Zu den Thesen zur Integration gestatten Sie mit folgende Bemerkung. Gerade in Berlin wird seit Jahren eine durchaus erfolgreiche Integrationspolitik praktiziert. Wäre das nicht so, gäbe es wesentlich größere Probleme. An unzähligen Infoständen musste ich aber feststellen, dass viele Bürgerinnen und Bürger den Aussagen von Herrn Sarrazin zumindest teilweise folgten. Der Neuköllner Bürgermeister Heinz Buschkowksy meinte zur Debatte: "Wir sollten uns jetzt lieber um die Lösung von Integrationsproblemen kümmern.“
Ebenso wie Herr Buschkowsky halte ich es für wichtiger, die Debatte um Sarrazin als Ansporn zu nehmen, um die bestehenden Probleme in der Integrationspolitik anzugehen. In Berlin haben wir mit der Bildungsreform und der Zusammenlegung von Haupt- und Realschulen schon ein gutes Stück der Strecke bewältigt, trotzdem verlassen noch zu viele Migranten die Schule ohne Abschluss. Hier sehe ich genügend Arbeitsmöglichkeiten für einen Abgeordneten, um fernab der aufgeregten Diskussionen praktische Verbesserungen für die Einwohner von Berlin zu erreichen.
Alles was im Prinzip gut gelingt kann noch verbessert werden. Es gehören integrationswillige Menschen dazu und eine Gesellschaft, die alle Möglichkeiten zur erfolgreichen Integration bietet.
Bei vielen humanistisch denkenden Menschen ist Voltaires Definition zur Toleranz am eindrucksvollsten.
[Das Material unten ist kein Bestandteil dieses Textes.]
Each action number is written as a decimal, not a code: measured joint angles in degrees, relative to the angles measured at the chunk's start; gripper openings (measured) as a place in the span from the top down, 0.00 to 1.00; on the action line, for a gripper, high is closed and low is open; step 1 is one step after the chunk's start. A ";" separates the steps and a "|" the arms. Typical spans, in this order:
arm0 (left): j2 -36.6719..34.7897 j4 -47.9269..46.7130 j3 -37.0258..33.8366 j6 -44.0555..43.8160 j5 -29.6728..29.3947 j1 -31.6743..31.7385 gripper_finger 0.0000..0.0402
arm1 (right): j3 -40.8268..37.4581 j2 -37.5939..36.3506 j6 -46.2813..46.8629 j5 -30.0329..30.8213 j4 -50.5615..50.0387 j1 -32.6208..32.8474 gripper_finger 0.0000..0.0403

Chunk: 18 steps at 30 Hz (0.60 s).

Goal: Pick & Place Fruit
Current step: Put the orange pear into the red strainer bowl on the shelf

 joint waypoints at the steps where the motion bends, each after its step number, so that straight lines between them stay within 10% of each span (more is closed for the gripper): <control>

"Ich mag verdammen, was du sagst, aber ich werde mein Leben dafür einsetzen, dass du es sagen darfst."
Als in der DDR aufgewachsener Bürger schätze ich den Wert von Meinungsfreiheit vermutlich etwas stärker, als jemand, der in einem freiheitlichen Staat erwachsen geworden ist.
In diesem Sinne bemühe ich mich, mir in gesellschaftlichen, aber auch kulturellen Streitfragen selbst ein Bild zu machen. Ich schätze Herrn Sarrazin als SPD-Genossen, der immer wieder für Diskussionsstoff sorgt und damit seinen Beitrag zur innerparteilichen Demokratie und Meinungsbildung leistet. Herr Sarrazin legt durch seine extreme Detailfreudigkeit und Statistikverliebtheit die Latte für seine Gegner immer sehr hoch und trägt damit auch zu einer Streitkultur bei. Nach Studium seines Buches und seiner früheren Thesen zu Lebensmittelkosten lehne ich auch aus meiner gewerkschaftlichen Prägung viele seiner "Thesen" ab, wobei ich meine Ablehnung aber auch begründen kann.
Ich habe viele Bücher und bei einem Teil davon ist es mir gelungen, sie signieren zu lassen. Ihre Frage erfüllt mich deshalb mit Befremden, da ich mit der Signatur eines Autors nicht unbedingt dessen Meinung teile.
Im Februar dieses Jahres erhielt ich eine Einladung einer demokratischen Partei zu einer Veranstaltung "Politik zum Dessert". Angesagt war auch Herr Sarrazin der bereit war, kritische Fragen zu beantworten. Anders als sie schrieben, fand das Ereignis nicht im nichtvorhandenen Schloss Kaulsdorf, sondern im Park-Hotel Berlin mit dem schönen Namen "Schloss Kaulsdorf" statt. Ich habe das besagte Buch legal erworben. Anders als viele Mitschwätzer, habe ich es gelesen und auch signieren lassen.